I'm pretty sure I'm wrong somewhere here, because there is no way this problem can be this easy. Any help please? Thank you!!!

**girdav** · November 2nd 2012, 09:50 AM

What you did for a) is correct (except the last inequality), and you can denote $L_n$ simply by $L$ .

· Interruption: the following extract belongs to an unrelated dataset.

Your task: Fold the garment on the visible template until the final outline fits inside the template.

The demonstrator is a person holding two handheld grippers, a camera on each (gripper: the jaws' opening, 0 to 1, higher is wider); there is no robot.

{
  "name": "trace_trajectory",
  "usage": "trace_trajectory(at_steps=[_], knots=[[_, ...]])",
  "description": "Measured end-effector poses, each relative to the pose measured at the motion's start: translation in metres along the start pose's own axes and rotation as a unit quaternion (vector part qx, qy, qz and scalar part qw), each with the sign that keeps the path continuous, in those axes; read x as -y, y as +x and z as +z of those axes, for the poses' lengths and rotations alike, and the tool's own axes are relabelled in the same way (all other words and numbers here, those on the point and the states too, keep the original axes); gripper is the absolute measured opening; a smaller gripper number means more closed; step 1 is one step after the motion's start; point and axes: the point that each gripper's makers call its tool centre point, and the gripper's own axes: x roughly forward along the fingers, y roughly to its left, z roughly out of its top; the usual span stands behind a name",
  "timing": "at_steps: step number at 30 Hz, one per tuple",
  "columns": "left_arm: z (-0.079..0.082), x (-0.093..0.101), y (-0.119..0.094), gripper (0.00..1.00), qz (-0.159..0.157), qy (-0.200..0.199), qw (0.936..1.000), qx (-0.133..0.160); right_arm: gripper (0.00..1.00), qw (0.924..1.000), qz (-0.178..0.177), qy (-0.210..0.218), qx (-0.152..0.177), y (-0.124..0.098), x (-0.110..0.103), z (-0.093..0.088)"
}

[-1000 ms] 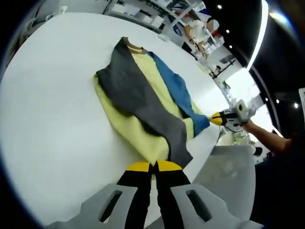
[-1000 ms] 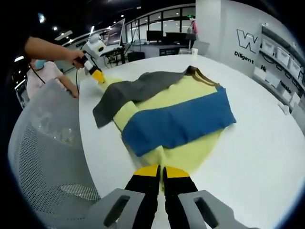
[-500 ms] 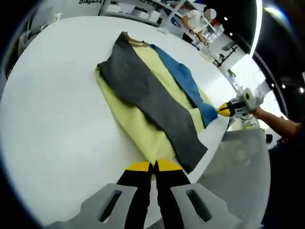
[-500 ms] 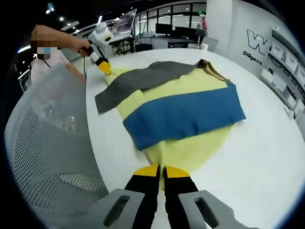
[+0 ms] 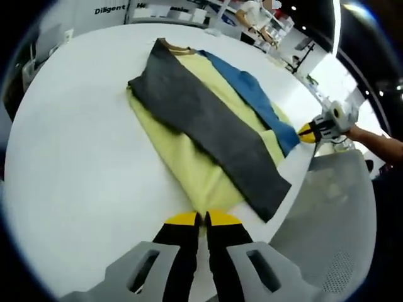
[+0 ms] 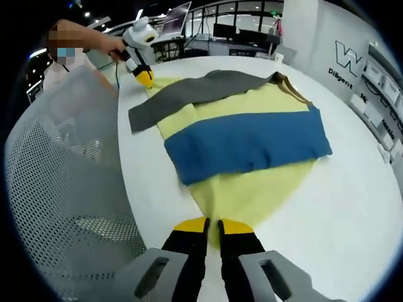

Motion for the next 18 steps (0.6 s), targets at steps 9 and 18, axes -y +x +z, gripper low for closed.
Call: trace_trajectory(at_steps=[9,18], knots=[[-0.006,-0.007,-0.002,0.07,0.016,0.010,0.9998,0.002,0.06,0.9999,0.003,-0.013,-0.001,-0.001,-0.001,-0.003],[-0.013,-0.001,-0.001,0.02,-0.006,-0.013,0.9999,-0.009,0.17,0.9998,-0.003,-0.019,-0.009,-0.005,0.005,-0.005]])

For b), if it was true, then for all $f$ , approximate it uniformly by polynomials on $[a,b]$ . These functions are Lipschitz. This would mean that each continuous function on $[a,b]$ is Lipschitz, which is not true, for example take $f(x)=\sqrt x$ .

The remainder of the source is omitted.